The Haunting* (Robert Wise, 1963) Robert Wise, who directed The Haunting is a supreme craftsman of film. he was formerly a film editor, one of the men who pasted Citizen Kane together, in fact, and thus knows how to compose his shots to make interesting stretches of film. He knows how to manipulate an audience, how to shock, how to fool. He can direct your attention to what he wants you to see. He is also quite adept at using special effects, thus he can pull off such projects as The Day the Earth Stood Still, West Side Story, The Andromeda Strain, and The Haunting. However, when it came to characterization, Wise usually falls flat on his face,** as was evident in West Side Story, The Sound of Music, and Two People. So, what you have in Robert Wise is the perfect disaster-movie director, and he fulfilled that label when he directed The Hindenburg last year. I can guarantee that your spine will be pleasantly chilled by The Haunting.
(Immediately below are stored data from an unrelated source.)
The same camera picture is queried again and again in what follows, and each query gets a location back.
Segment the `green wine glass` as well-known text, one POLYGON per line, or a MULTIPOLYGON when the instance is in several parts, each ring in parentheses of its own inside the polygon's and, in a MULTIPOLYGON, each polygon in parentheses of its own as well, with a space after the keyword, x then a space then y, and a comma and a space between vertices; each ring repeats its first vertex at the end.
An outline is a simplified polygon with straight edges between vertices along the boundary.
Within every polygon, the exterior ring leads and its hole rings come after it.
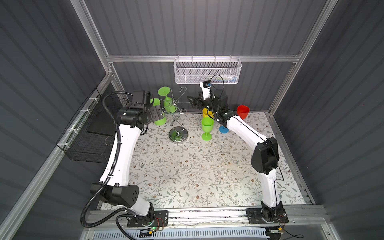
POLYGON ((204 132, 202 134, 202 139, 204 141, 210 141, 212 139, 211 131, 214 128, 214 123, 215 123, 214 119, 210 117, 205 117, 202 119, 202 130, 204 132))
POLYGON ((166 117, 162 111, 160 99, 151 99, 150 113, 152 114, 151 122, 155 125, 161 126, 166 123, 166 117))
POLYGON ((161 87, 158 90, 158 95, 164 97, 164 108, 168 113, 175 113, 177 108, 173 103, 173 99, 169 97, 171 89, 169 87, 161 87))

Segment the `red wine glass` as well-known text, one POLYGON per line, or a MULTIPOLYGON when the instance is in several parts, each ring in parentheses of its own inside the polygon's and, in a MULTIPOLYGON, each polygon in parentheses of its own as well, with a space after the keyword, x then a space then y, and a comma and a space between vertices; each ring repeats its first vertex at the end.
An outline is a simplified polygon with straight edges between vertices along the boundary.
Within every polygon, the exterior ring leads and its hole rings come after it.
POLYGON ((250 108, 245 105, 240 105, 237 107, 237 114, 242 119, 245 120, 250 112, 250 108))

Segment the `blue wine glass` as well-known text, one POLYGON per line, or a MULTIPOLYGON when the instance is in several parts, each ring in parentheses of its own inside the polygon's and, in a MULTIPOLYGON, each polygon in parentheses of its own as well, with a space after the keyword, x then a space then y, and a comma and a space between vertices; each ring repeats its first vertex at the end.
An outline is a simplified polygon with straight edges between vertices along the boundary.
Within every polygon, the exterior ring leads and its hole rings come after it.
POLYGON ((219 131, 220 131, 220 133, 222 133, 222 134, 227 134, 227 133, 229 132, 229 129, 226 128, 226 127, 224 127, 224 126, 220 126, 220 127, 219 127, 219 131))

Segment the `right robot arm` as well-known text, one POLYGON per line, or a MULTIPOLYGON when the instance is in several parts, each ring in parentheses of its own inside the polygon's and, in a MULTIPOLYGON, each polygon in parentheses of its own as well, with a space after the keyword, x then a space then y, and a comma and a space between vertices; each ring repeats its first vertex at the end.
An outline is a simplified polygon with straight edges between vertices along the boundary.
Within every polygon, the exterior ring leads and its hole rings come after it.
POLYGON ((251 126, 228 107, 227 96, 221 91, 216 95, 203 90, 198 97, 187 97, 193 108, 206 108, 213 113, 213 119, 229 131, 237 134, 254 151, 251 165, 258 173, 262 188, 261 216, 266 223, 287 223, 288 216, 277 189, 277 170, 280 168, 278 141, 268 138, 251 126))

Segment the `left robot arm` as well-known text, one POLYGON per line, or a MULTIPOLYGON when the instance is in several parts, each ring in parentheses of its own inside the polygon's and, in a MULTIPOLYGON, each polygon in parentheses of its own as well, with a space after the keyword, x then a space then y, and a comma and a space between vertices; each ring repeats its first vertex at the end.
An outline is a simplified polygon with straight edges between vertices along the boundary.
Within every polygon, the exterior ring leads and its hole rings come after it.
POLYGON ((102 100, 103 107, 115 128, 115 139, 106 169, 97 183, 91 185, 92 198, 81 213, 81 224, 93 228, 106 222, 120 212, 130 212, 140 224, 147 225, 154 220, 153 204, 139 194, 139 187, 129 183, 129 170, 137 140, 146 134, 149 124, 164 118, 160 106, 154 105, 151 93, 134 91, 132 100, 113 114, 107 104, 107 96, 102 100), (95 199, 103 203, 118 206, 119 209, 103 219, 86 222, 86 213, 95 199))

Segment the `yellow wine glass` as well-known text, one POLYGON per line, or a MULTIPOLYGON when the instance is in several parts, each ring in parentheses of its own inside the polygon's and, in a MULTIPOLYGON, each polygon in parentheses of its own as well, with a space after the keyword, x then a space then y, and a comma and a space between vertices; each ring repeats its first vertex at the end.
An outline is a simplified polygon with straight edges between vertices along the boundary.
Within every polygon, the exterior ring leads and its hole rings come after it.
POLYGON ((211 118, 211 119, 214 119, 214 113, 210 110, 208 110, 207 108, 203 108, 203 118, 211 118))

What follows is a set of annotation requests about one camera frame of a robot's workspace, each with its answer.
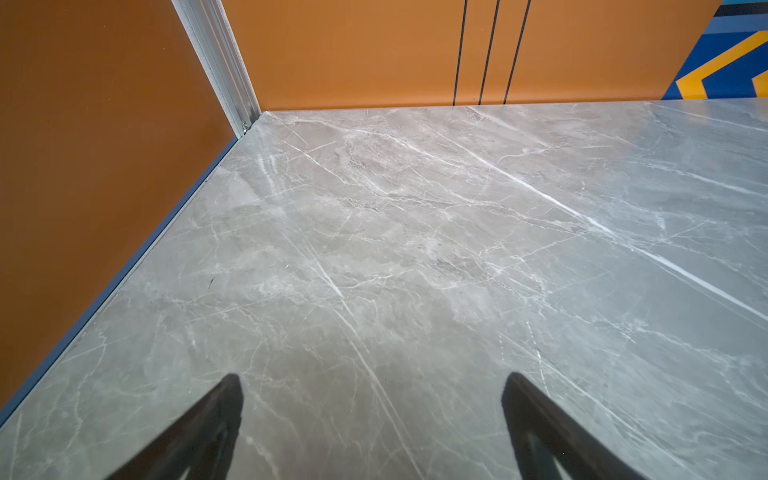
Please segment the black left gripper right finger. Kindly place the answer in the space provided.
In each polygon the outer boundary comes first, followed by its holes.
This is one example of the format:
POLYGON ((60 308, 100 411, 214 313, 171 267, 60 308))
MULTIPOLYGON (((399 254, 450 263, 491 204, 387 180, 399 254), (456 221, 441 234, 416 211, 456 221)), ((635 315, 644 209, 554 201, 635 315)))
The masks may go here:
POLYGON ((527 377, 511 373, 501 405, 523 479, 640 479, 527 377))

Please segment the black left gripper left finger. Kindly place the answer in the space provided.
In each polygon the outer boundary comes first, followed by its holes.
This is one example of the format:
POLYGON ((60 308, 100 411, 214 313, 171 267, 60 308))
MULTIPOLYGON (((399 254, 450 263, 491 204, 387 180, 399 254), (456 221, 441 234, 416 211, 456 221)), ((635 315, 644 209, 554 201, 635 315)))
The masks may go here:
POLYGON ((242 421, 238 375, 225 375, 111 479, 224 479, 242 421))

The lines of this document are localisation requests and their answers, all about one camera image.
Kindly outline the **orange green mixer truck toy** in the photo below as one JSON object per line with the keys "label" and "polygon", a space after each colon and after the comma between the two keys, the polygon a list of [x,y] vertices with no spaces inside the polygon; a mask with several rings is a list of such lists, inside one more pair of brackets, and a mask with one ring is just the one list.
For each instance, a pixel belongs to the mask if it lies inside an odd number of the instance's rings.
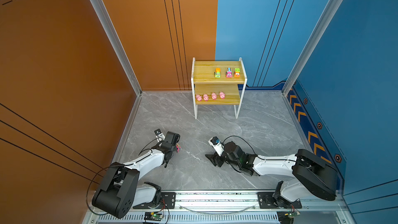
{"label": "orange green mixer truck toy", "polygon": [[221,69],[220,68],[216,68],[215,69],[215,78],[220,78],[221,77]]}

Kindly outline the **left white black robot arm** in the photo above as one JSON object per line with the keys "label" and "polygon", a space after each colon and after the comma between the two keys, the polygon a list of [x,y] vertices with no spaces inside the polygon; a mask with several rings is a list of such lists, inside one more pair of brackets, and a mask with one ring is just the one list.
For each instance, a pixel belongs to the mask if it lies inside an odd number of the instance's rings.
{"label": "left white black robot arm", "polygon": [[140,184],[139,181],[153,169],[168,165],[178,150],[180,135],[174,132],[163,134],[159,129],[155,134],[157,143],[145,149],[145,154],[127,163],[114,162],[106,168],[91,200],[92,206],[119,219],[132,207],[167,207],[160,186],[148,181]]}

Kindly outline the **white frame wooden shelf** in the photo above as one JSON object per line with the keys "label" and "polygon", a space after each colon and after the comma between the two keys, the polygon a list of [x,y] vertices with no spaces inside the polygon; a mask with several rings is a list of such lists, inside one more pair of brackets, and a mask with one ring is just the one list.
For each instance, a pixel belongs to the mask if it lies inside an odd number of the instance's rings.
{"label": "white frame wooden shelf", "polygon": [[[226,78],[227,68],[230,67],[233,73],[232,78]],[[221,77],[215,78],[215,69],[221,69]],[[240,78],[234,77],[234,69],[240,69]],[[201,61],[193,58],[191,70],[191,87],[194,107],[194,117],[198,117],[199,105],[232,105],[234,106],[235,118],[238,118],[245,89],[247,86],[247,74],[243,59],[237,61]],[[220,98],[220,91],[224,92],[225,99]],[[213,100],[211,94],[215,93],[217,99]],[[198,101],[195,97],[199,94],[202,101]],[[203,100],[203,95],[207,94],[209,100]]]}

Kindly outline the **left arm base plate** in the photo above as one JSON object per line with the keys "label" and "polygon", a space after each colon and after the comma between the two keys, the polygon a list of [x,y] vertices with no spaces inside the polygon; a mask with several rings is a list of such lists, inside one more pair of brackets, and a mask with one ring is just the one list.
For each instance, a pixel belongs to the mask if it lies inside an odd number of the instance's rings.
{"label": "left arm base plate", "polygon": [[161,192],[156,193],[153,200],[148,203],[142,203],[133,207],[133,209],[161,209],[165,207],[166,209],[174,209],[176,203],[176,193],[175,192]]}

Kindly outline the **green orange dump truck toy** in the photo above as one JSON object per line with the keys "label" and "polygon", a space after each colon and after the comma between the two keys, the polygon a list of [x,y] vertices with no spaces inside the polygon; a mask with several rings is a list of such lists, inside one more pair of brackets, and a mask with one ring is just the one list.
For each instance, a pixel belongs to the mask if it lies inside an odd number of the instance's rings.
{"label": "green orange dump truck toy", "polygon": [[240,78],[240,69],[239,68],[235,68],[234,69],[234,77],[235,78]]}

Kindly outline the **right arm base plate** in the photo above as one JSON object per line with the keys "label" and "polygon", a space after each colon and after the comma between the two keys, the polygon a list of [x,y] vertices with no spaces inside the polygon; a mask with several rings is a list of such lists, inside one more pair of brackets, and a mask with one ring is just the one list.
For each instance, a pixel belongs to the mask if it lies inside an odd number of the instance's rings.
{"label": "right arm base plate", "polygon": [[260,209],[274,209],[274,208],[283,208],[283,209],[301,209],[302,205],[300,200],[296,200],[294,202],[289,202],[282,197],[276,198],[274,197],[273,192],[258,192],[258,203]]}

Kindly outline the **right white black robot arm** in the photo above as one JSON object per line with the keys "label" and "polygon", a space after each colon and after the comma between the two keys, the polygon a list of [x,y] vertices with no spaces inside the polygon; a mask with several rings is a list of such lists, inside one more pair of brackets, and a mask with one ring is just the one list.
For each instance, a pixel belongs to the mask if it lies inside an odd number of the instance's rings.
{"label": "right white black robot arm", "polygon": [[206,158],[216,167],[226,163],[236,172],[248,176],[289,177],[289,180],[278,183],[272,195],[276,207],[291,207],[300,198],[310,195],[326,201],[336,199],[337,169],[306,149],[288,156],[267,157],[245,153],[234,142],[225,144],[216,136],[208,143],[215,153]]}
Unlike Rosemary's Baby, The Haunting does take place in odd, creepy surroundings--The Olde Hill House--and you have such things as a creaky metal circular stairway, convenient for a suicide, whispering corridors. Take a brooding mansion, some brutal situations, and some brutish ghosts and one quakingly susceptible person and you have the formula for this type of gothic. Whether its successful or not depends on whether the director can stir them up to make them a) original, which is unlikely, or b) scary, which you can do in a myriad number of ways, cinematically. Although The Haunting is not really the former, it is certainly the latter, so you might want to take a spare hand along Saturday night to clutch.
Maybe not. You see, there's a situation where....well, I'm not going to give it away. Find out for yourself, and...sleep well Saturday night.
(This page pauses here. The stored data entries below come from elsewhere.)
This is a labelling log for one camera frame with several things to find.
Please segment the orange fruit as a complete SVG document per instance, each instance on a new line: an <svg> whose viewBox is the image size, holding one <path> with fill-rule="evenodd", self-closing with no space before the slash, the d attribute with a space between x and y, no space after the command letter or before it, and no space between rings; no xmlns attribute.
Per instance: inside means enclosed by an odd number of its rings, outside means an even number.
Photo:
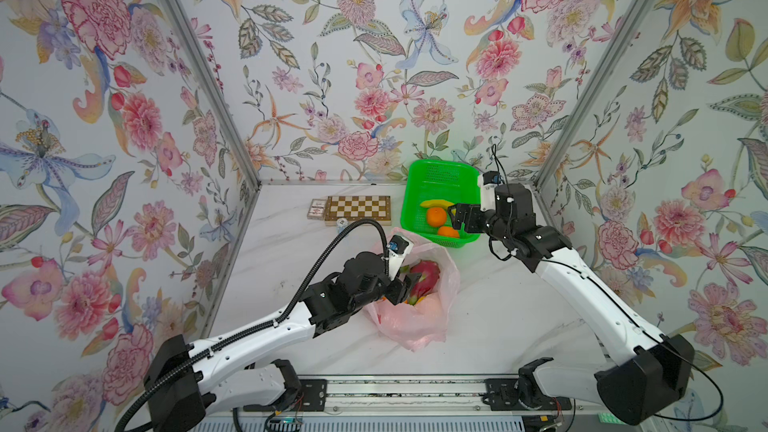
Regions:
<svg viewBox="0 0 768 432"><path fill-rule="evenodd" d="M441 237L459 238L460 232L451 226L442 226L438 229L437 234Z"/></svg>
<svg viewBox="0 0 768 432"><path fill-rule="evenodd" d="M433 228L441 228L446 224L448 214L443 207L430 207L426 211L426 223Z"/></svg>

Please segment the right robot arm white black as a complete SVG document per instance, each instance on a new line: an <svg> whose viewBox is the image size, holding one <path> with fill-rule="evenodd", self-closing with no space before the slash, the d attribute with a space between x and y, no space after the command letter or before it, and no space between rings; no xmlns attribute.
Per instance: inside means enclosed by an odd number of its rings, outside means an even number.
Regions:
<svg viewBox="0 0 768 432"><path fill-rule="evenodd" d="M454 229L501 243L510 257L548 283L603 349L601 366L542 357L520 367L513 395L522 405L533 409L568 397L601 403L621 421L638 425L685 396L692 345L643 319L589 268L565 235L538 224L528 189L483 185L479 203L457 203L447 214Z"/></svg>

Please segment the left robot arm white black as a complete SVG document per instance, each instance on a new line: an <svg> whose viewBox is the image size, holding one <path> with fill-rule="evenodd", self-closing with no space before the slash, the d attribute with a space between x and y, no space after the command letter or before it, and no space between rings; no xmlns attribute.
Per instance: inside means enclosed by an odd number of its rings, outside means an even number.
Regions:
<svg viewBox="0 0 768 432"><path fill-rule="evenodd" d="M361 252L341 272L311 284L294 307L211 339L166 340L144 378L152 431L189 431L208 414L254 405L282 408L300 381L287 361L261 370L255 364L272 353L332 331L369 304L405 301L418 279L400 269L412 244L394 237L379 254Z"/></svg>

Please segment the pink plastic bag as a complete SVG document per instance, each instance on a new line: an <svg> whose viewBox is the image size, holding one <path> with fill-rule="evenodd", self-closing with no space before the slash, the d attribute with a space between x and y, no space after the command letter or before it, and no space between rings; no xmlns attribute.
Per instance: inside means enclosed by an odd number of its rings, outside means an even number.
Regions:
<svg viewBox="0 0 768 432"><path fill-rule="evenodd" d="M439 282L433 292L416 305L393 305L382 299L364 307L364 314L378 332L416 352L432 342L446 340L449 313L460 289L460 273L445 247L399 227L391 234L400 234L413 243L404 265L409 267L422 260L437 262L441 270Z"/></svg>
Broadcast on KCMU-FM on October 22 and 23rd, 1976.
My criticism of Wise's ability with actors is unfair and untrue. He tended to cast talented actors when he could, and The Haunting is full of them--Richard Johnson, Claire Bloom, and Julie Harris, along with Russ Tamblyn (from West Side Story) and Lois Maxwell. The Haunting still holds up as a chilling film, and it's because of the way Wise (and scenarist Nelson Gidding) set the movie up with a prologue outlining the sad history of the elegant but dreerily off-kilter chiaroscuro of "Hill House," lovingly photographed with an eye towards the odd angle and moving attention to the side of the frame. The one section I still recall vividly is the long camera lift going up the circular stairs preceding a suicide victim's climb, then their feet dropping into frame, and Wise then double-timing back down those stairs. It just creeps you out and prepares you for further shocks in other rooms.
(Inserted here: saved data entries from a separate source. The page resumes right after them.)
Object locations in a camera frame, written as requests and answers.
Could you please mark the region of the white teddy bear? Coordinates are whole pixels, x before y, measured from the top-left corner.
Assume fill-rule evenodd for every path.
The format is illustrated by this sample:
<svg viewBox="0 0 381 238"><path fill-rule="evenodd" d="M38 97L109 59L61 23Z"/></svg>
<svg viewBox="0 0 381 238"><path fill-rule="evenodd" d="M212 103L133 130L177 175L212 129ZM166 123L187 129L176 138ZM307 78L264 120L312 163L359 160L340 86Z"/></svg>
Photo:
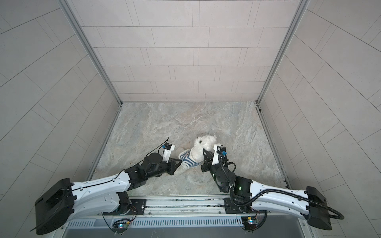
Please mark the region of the white teddy bear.
<svg viewBox="0 0 381 238"><path fill-rule="evenodd" d="M203 149L206 149L208 151L211 151L214 147L214 144L217 143L217 136L215 135L205 135L205 136L199 136L194 140L193 147L191 148L191 157L196 162L203 163Z"/></svg>

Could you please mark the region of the blue white striped sweater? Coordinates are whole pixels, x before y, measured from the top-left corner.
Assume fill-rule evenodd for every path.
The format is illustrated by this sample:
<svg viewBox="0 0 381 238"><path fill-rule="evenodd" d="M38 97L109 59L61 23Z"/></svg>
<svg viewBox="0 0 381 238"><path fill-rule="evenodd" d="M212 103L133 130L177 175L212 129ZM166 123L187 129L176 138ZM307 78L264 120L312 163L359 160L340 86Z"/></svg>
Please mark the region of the blue white striped sweater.
<svg viewBox="0 0 381 238"><path fill-rule="evenodd" d="M196 162L191 157L191 151L192 149L185 150L181 152L178 156L178 158L182 161L181 166L184 167L185 169L194 168L201 164L201 162Z"/></svg>

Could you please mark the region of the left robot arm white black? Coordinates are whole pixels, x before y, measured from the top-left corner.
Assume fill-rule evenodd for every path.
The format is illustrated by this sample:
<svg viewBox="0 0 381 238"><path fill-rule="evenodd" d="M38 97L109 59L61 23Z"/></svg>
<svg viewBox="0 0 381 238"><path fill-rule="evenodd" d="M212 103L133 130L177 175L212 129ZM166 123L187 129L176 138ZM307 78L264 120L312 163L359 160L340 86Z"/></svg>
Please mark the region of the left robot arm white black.
<svg viewBox="0 0 381 238"><path fill-rule="evenodd" d="M118 174L91 181L56 182L35 202L38 235L48 234L73 219L103 214L106 216L143 215L145 199L130 199L127 192L164 173L173 175L180 159L163 159L158 153L146 156L142 164L121 170Z"/></svg>

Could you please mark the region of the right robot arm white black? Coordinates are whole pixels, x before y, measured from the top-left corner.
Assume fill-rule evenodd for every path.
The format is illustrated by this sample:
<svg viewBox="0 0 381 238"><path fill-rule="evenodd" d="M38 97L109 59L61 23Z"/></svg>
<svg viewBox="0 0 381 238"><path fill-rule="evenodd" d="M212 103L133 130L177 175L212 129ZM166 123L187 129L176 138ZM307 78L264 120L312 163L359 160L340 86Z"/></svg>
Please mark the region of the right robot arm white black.
<svg viewBox="0 0 381 238"><path fill-rule="evenodd" d="M308 225L330 231L332 211L320 191L308 186L305 190L277 188L237 176L229 170L226 152L203 150L201 170L210 172L220 192L227 193L227 213L267 215L271 211L286 213L307 221Z"/></svg>

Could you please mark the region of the left green circuit board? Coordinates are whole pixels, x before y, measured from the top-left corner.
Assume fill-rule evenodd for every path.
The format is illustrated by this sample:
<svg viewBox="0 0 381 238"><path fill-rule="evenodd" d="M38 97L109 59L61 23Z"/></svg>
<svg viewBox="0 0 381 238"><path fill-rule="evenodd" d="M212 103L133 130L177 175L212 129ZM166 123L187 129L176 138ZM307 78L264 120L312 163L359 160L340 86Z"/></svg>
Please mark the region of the left green circuit board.
<svg viewBox="0 0 381 238"><path fill-rule="evenodd" d="M114 229L127 229L129 225L131 224L132 220L131 219L121 219L117 220L113 223L113 228Z"/></svg>

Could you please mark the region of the green circuit board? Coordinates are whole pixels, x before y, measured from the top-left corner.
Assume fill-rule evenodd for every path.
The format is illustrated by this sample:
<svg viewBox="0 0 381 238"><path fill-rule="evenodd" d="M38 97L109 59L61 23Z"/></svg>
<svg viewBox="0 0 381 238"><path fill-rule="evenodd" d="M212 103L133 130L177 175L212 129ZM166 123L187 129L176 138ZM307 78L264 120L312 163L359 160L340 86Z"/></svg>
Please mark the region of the green circuit board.
<svg viewBox="0 0 381 238"><path fill-rule="evenodd" d="M245 231L253 231L257 229L258 226L258 220L256 217L241 217L241 221L243 224L243 230Z"/></svg>
<svg viewBox="0 0 381 238"><path fill-rule="evenodd" d="M121 219L117 220L113 223L113 228L114 229L127 229L129 225L131 224L132 220L131 219Z"/></svg>

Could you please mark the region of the right green circuit board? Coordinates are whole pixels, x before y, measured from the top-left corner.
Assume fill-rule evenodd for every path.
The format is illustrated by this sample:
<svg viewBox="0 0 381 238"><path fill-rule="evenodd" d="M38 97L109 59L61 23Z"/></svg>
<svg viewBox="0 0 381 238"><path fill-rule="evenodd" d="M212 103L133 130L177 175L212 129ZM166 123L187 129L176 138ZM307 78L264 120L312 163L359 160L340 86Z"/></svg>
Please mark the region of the right green circuit board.
<svg viewBox="0 0 381 238"><path fill-rule="evenodd" d="M258 220L256 217L241 217L241 221L243 224L243 230L245 231L253 231L257 229L258 226Z"/></svg>

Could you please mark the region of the aluminium mounting rail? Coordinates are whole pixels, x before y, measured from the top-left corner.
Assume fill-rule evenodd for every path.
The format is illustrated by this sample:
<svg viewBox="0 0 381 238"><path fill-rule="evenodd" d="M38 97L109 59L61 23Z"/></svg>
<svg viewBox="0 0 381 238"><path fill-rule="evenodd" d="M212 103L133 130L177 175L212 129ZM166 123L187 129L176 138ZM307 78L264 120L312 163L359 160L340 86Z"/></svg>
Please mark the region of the aluminium mounting rail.
<svg viewBox="0 0 381 238"><path fill-rule="evenodd" d="M307 207L309 203L304 201L307 195L303 194L301 190L291 191L291 195L275 193L275 192L266 192L261 194L259 198L254 201L247 201L247 205L244 203L236 202L236 206L247 207L251 206L255 210L268 210L283 212L286 214L296 215L299 217L308 216L309 210ZM130 202L128 194L124 192L111 193L107 192L105 194L95 194L94 190L90 192L77 193L75 195L66 195L64 197L64 202L69 204L64 205L62 210L57 210L58 218L63 219L64 222L70 221L72 219L92 216L97 213L102 212L113 212L115 211L120 204L125 204ZM222 198L213 197L212 199L206 199L202 197L185 197L185 198L174 198L168 201L154 200L153 203L147 203L149 207L158 207L160 209L191 209L193 207L216 207L223 204Z"/></svg>

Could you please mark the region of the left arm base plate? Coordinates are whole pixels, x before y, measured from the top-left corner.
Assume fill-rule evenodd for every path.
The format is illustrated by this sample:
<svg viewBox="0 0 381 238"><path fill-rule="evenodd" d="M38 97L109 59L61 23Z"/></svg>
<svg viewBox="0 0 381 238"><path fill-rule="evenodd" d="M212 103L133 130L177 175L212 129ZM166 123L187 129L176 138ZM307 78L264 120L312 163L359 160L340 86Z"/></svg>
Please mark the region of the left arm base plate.
<svg viewBox="0 0 381 238"><path fill-rule="evenodd" d="M120 204L113 212L104 212L104 216L143 215L146 207L146 199L131 199L130 202Z"/></svg>

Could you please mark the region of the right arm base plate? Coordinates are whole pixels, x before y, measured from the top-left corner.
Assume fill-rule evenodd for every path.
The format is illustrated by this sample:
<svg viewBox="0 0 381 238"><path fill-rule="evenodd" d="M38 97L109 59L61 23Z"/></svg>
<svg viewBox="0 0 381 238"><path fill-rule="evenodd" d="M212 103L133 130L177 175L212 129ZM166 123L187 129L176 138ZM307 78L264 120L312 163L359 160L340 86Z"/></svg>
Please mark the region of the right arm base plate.
<svg viewBox="0 0 381 238"><path fill-rule="evenodd" d="M230 198L224 198L224 204L221 205L225 209L226 214L267 214L267 211L264 210L255 210L254 208L247 207L239 207L236 206Z"/></svg>

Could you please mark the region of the right corner aluminium post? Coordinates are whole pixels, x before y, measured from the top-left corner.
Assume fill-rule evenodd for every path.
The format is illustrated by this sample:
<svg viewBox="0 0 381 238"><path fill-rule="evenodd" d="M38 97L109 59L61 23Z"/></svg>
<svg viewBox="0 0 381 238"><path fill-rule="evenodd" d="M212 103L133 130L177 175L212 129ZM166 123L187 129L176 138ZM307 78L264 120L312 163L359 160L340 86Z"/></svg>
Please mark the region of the right corner aluminium post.
<svg viewBox="0 0 381 238"><path fill-rule="evenodd" d="M292 40L292 37L294 36L296 30L297 30L297 27L299 25L299 22L301 21L302 17L303 17L303 14L304 12L306 11L307 9L307 6L308 6L308 3L309 3L309 0L301 0L298 7L297 7L297 10L296 10L296 13L291 21L291 24L286 32L286 35L284 37L284 40L281 44L281 47L279 49L279 52L274 60L274 63L270 69L270 72L269 72L269 75L265 81L265 84L264 84L264 87L263 89L261 90L260 92L260 95L259 95L259 98L257 100L257 104L260 105L261 102L263 101L264 97L265 97L265 94L267 92L267 90L269 89L269 86L271 84L271 81L273 80L274 78L274 75L281 63L281 60L282 58L284 57L286 51L287 51L287 48Z"/></svg>

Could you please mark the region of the corner aluminium post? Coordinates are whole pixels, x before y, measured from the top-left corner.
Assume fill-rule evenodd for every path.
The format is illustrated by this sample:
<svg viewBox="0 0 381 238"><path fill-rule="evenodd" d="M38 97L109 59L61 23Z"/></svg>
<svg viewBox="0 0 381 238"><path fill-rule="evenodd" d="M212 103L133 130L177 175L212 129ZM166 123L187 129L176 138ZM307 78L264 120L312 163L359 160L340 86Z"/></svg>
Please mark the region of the corner aluminium post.
<svg viewBox="0 0 381 238"><path fill-rule="evenodd" d="M59 4L60 8L62 9L65 17L69 21L69 23L70 23L71 27L73 28L74 32L76 33L80 43L83 45L84 49L86 50L90 60L94 64L94 66L97 69L98 73L100 74L102 79L105 81L105 83L107 84L107 86L111 90L112 94L114 95L115 99L117 100L117 102L121 106L123 104L123 102L119 98L119 95L118 95L115 87L113 86L110 78L108 77L104 67L101 64L101 61L99 60L98 56L96 55L93 47L91 46L89 40L86 37L83 29L81 28L78 20L76 19L75 15L74 15L74 13L73 13L73 11L71 9L71 7L68 4L68 1L58 0L58 4Z"/></svg>
<svg viewBox="0 0 381 238"><path fill-rule="evenodd" d="M269 75L265 81L265 84L264 84L264 87L263 89L261 90L260 92L260 95L259 95L259 98L257 100L257 104L260 105L261 102L263 101L264 97L265 97L265 94L267 92L267 90L269 89L269 86L271 84L271 81L273 80L274 78L274 75L281 63L281 60L282 58L284 57L286 51L287 51L287 48L292 40L292 37L294 36L296 30L297 30L297 27L299 25L299 22L301 21L302 17L303 17L303 14L304 12L306 11L307 9L307 6L308 6L308 3L309 3L309 0L301 0L298 7L297 7L297 10L296 10L296 13L291 21L291 24L286 32L286 35L284 37L284 40L281 44L281 47L279 49L279 52L274 60L274 63L270 69L270 72L269 72Z"/></svg>

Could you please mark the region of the left corner aluminium post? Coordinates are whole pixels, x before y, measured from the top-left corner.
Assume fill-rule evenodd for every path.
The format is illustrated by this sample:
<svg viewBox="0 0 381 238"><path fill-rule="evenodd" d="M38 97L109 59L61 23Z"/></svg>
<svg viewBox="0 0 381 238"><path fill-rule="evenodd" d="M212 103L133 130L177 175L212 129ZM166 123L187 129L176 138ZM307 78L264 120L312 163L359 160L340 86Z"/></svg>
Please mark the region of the left corner aluminium post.
<svg viewBox="0 0 381 238"><path fill-rule="evenodd" d="M93 47L91 46L89 40L86 37L83 29L81 28L78 20L76 19L75 15L74 15L74 13L73 13L73 11L71 9L71 7L68 4L68 1L58 0L58 4L59 4L60 8L62 9L65 17L69 21L69 23L70 23L71 27L73 28L74 32L76 33L80 43L83 45L84 49L86 50L90 60L94 64L94 66L97 69L98 73L100 74L102 79L105 81L105 83L107 84L107 86L111 90L112 94L114 95L115 99L117 100L117 102L121 106L123 104L123 102L119 98L119 95L118 95L115 87L113 86L110 78L108 77L104 67L101 64L101 61L99 60L98 56L96 55Z"/></svg>
Wise shoots in widescreen black-and-white, all the better to photograph shadows in, and cranks up the sound design of the creaks, moans, whispers and poundings reverberating down the corridors. Wise wracks nerves expertly, and manipulates the audience, pushing the cliched tropes of The Old Dark House as far as they can go, while also suggesting horrors, rather than throwing them in your face (as is the current para-norm). The planning and execution make one ill at ease, as if the way the film is shot suggests that the very milieu of the movie is haunted and not normal. Plus, Wise (originally an editor) is the master of the shock-cut, both the set-up and the splice. Wise could do anything, in any genre, and was one of the great craftsmen of the American cinema.
** Oh, I don't know. West Side Story boasts a lot of fine performances--it's Richard Beymer's Tony that's the exception. And while Christopher Plummer is at his most...restrained in The Sound of Music, everyone else is fine. The quartet of researchers in The Andromeda Strain are more full developed than Michael Crichton's original characters, and one can't forget Paul Newman's work as Rocky Graziano in Somebody Up There Likes Me, Steve McQueen, Richard Attenborough, Richard Crenna, and Mako in The Sand Pebbles, Susan Hayward in I Want To Live, and William Shatner in Star Trek: The Motion Picture... Whoops, killed that argument!